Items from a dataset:
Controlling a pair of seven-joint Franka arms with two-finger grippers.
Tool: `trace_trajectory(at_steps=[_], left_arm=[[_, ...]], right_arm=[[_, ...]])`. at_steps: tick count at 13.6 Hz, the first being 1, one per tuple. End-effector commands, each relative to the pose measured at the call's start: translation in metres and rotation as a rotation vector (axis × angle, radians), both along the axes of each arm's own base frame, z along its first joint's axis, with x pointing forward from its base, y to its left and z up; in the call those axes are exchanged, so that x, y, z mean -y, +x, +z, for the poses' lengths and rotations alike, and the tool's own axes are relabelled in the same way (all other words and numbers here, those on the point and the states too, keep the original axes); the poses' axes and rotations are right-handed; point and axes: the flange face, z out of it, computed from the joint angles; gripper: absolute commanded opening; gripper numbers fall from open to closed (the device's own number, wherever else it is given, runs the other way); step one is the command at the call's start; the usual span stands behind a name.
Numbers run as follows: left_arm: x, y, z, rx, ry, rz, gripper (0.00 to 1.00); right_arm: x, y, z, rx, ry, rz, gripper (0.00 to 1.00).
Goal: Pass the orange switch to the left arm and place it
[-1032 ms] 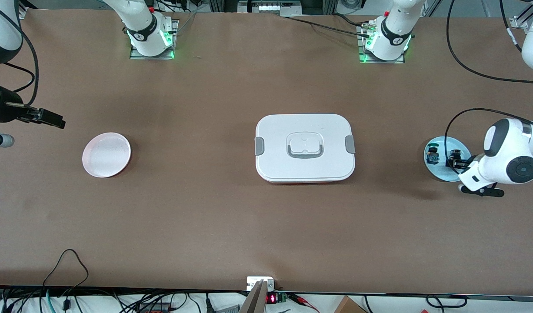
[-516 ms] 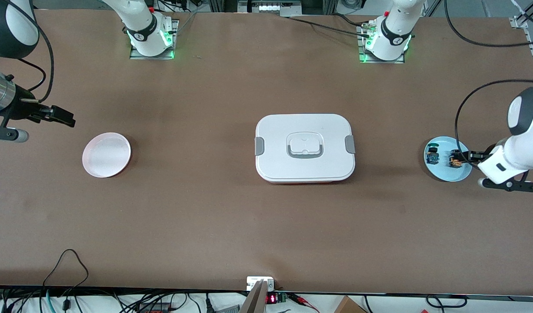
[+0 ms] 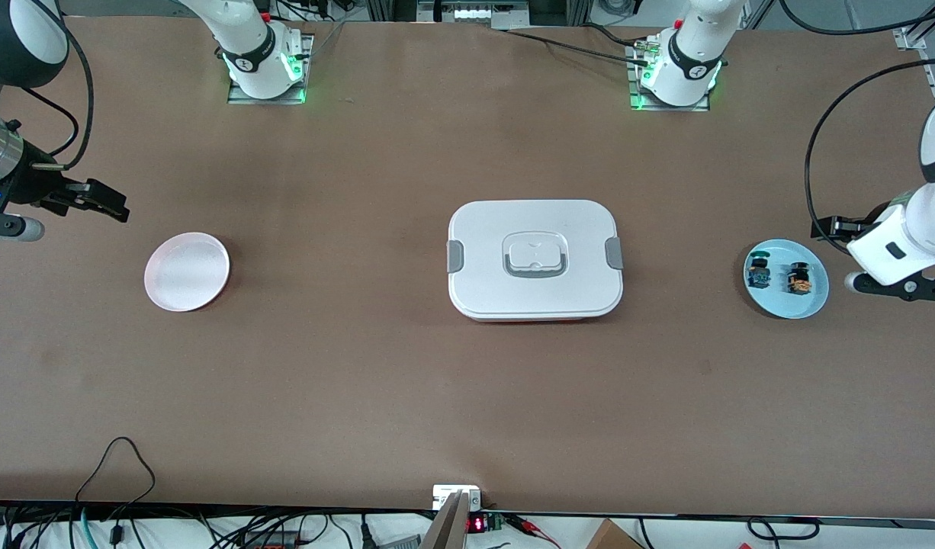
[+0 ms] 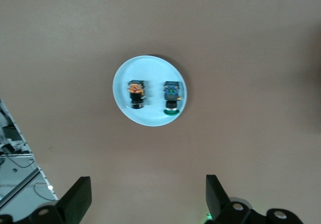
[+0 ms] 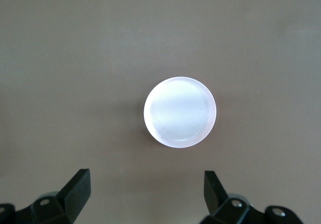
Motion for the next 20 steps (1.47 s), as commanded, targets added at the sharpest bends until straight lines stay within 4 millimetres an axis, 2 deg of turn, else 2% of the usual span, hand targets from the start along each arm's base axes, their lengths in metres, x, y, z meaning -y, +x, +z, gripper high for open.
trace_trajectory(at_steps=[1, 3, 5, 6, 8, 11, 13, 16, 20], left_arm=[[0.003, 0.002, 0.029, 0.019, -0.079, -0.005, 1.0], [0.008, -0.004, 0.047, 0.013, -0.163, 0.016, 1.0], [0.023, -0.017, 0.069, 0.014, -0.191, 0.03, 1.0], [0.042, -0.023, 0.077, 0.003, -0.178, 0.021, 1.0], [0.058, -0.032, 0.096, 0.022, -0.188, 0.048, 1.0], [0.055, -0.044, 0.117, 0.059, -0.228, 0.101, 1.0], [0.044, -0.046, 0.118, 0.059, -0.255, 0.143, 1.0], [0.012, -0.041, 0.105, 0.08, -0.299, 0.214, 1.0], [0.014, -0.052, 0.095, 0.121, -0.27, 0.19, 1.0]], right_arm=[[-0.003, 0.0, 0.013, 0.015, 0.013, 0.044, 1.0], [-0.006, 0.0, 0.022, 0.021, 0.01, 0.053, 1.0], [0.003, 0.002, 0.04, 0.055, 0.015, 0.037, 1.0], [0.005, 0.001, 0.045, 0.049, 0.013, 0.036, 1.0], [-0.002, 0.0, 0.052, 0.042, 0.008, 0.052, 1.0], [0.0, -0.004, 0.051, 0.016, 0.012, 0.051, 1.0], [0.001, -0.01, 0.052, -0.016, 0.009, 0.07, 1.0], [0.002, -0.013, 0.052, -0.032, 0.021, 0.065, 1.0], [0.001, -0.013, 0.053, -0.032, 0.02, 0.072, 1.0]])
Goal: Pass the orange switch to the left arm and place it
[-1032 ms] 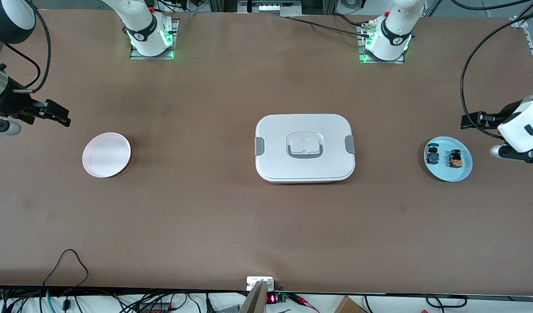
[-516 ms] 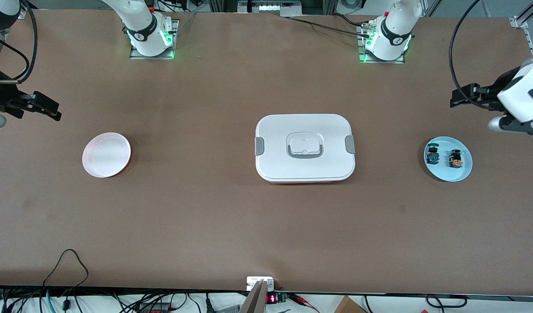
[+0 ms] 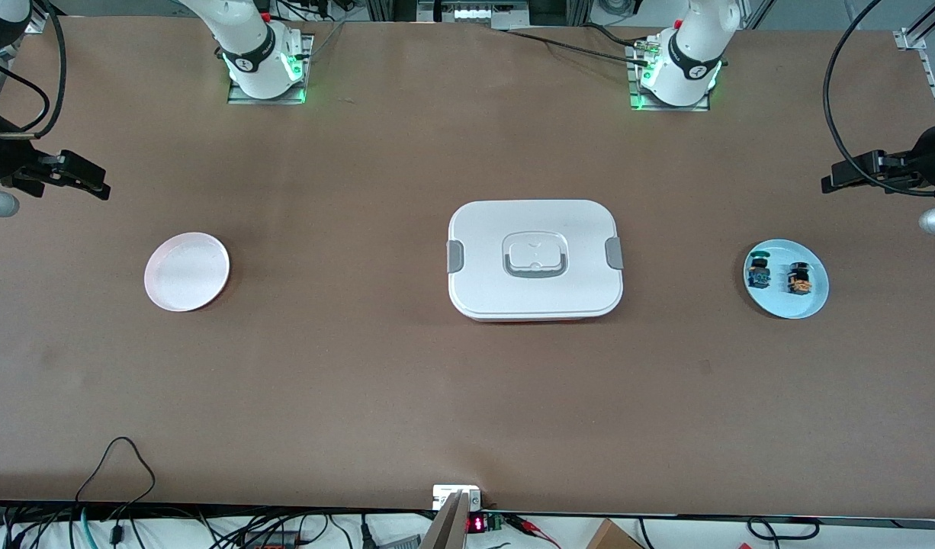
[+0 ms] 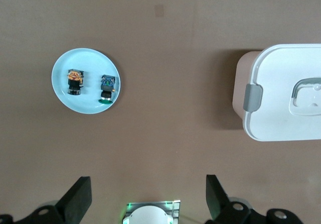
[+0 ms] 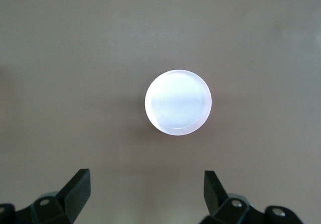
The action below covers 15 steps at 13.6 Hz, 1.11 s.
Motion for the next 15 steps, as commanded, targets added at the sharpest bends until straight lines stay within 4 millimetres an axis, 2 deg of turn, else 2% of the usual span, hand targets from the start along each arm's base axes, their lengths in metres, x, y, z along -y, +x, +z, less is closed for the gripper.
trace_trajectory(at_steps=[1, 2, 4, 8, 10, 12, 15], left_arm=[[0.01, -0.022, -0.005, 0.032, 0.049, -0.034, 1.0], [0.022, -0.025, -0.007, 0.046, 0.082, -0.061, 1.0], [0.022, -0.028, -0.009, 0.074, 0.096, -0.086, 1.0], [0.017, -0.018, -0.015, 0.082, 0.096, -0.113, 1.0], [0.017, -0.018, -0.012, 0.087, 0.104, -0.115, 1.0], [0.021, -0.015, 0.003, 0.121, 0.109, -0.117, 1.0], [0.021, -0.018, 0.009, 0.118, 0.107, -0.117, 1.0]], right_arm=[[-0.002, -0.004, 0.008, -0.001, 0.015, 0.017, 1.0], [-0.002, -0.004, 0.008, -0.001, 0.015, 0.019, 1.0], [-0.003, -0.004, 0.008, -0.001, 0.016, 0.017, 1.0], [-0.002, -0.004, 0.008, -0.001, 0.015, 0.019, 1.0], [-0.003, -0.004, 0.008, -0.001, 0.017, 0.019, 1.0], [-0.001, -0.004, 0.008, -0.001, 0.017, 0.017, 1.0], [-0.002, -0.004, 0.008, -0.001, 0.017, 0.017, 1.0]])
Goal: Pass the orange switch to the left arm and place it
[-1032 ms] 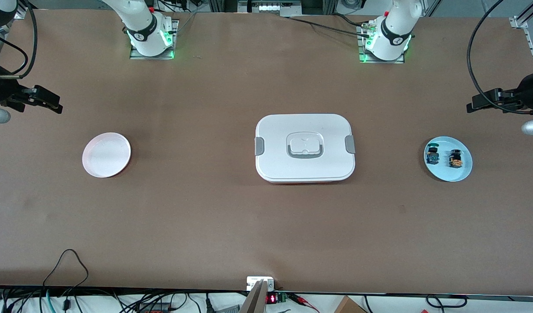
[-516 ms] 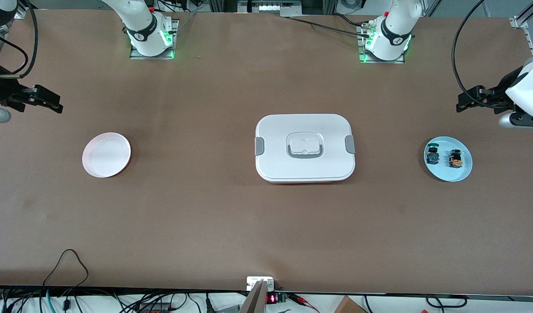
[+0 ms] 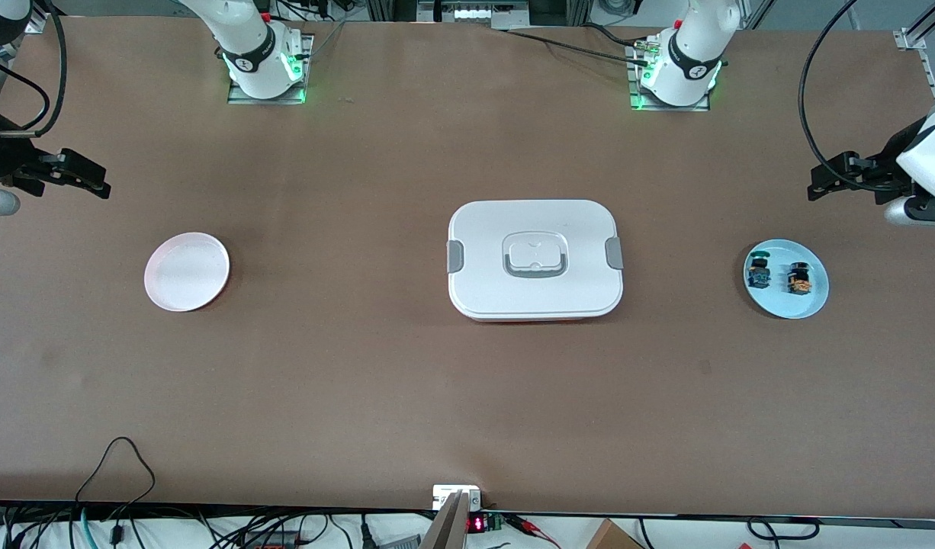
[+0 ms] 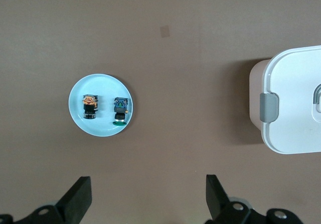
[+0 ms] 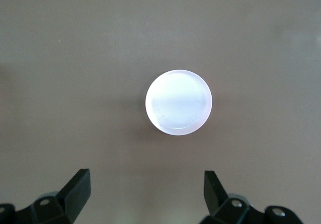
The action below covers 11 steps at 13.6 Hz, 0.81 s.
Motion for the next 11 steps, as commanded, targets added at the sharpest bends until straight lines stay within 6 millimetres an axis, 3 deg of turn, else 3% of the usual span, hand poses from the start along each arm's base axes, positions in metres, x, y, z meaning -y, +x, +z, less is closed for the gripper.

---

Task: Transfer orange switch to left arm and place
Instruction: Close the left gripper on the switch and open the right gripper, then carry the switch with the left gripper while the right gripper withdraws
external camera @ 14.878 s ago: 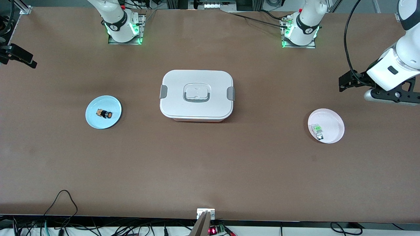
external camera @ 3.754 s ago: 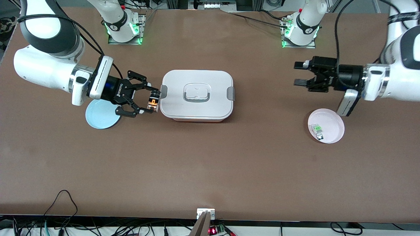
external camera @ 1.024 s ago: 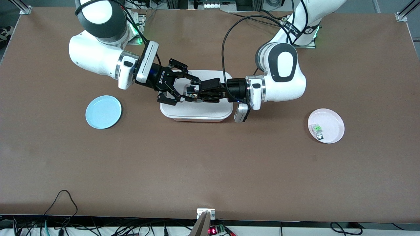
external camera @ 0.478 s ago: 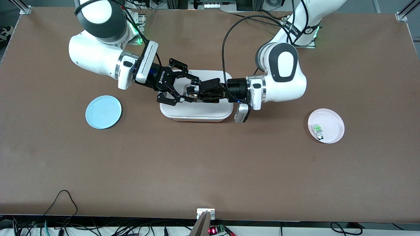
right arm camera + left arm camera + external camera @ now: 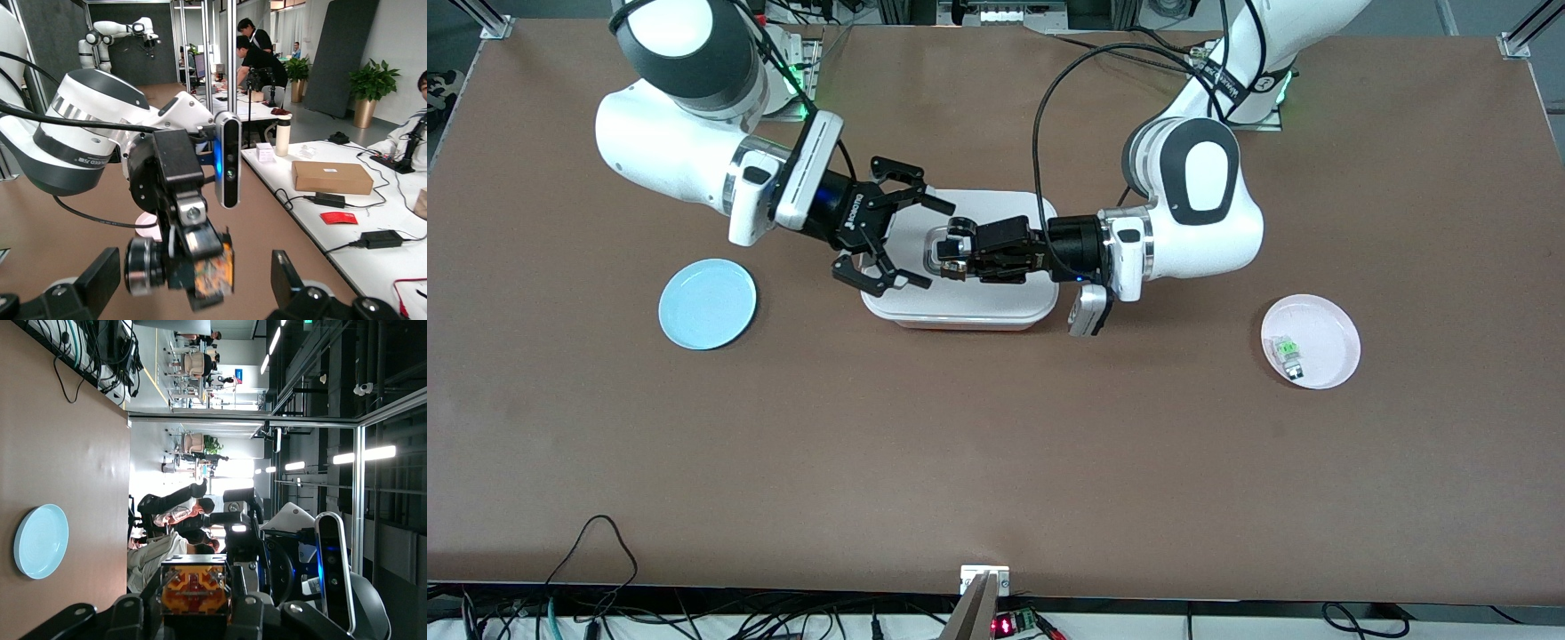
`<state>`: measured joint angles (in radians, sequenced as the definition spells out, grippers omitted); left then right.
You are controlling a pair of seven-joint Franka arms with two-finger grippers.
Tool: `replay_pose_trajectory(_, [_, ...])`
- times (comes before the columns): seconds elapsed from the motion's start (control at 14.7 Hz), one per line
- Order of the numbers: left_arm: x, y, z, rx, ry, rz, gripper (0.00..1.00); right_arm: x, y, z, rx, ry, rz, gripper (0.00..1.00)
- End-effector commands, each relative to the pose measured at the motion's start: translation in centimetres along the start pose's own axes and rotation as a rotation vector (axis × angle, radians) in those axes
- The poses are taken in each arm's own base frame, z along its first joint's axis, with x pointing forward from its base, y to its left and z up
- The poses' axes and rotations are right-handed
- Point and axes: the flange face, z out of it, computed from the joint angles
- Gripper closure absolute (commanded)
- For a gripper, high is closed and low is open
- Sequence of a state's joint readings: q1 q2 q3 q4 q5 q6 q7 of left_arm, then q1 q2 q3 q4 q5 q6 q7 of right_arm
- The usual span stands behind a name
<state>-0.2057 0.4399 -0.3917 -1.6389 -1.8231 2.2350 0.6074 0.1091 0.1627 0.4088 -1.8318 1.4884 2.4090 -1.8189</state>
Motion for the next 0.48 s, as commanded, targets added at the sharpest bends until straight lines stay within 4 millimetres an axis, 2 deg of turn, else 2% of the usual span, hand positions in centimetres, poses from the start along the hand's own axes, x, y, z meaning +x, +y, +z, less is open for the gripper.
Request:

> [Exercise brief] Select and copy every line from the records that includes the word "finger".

> [Task result]
Controlling a pair of seven-joint Franka arms with two-finger grippers.
You are controlling a pair of seven-joint Franka arms with two-finger grippers.

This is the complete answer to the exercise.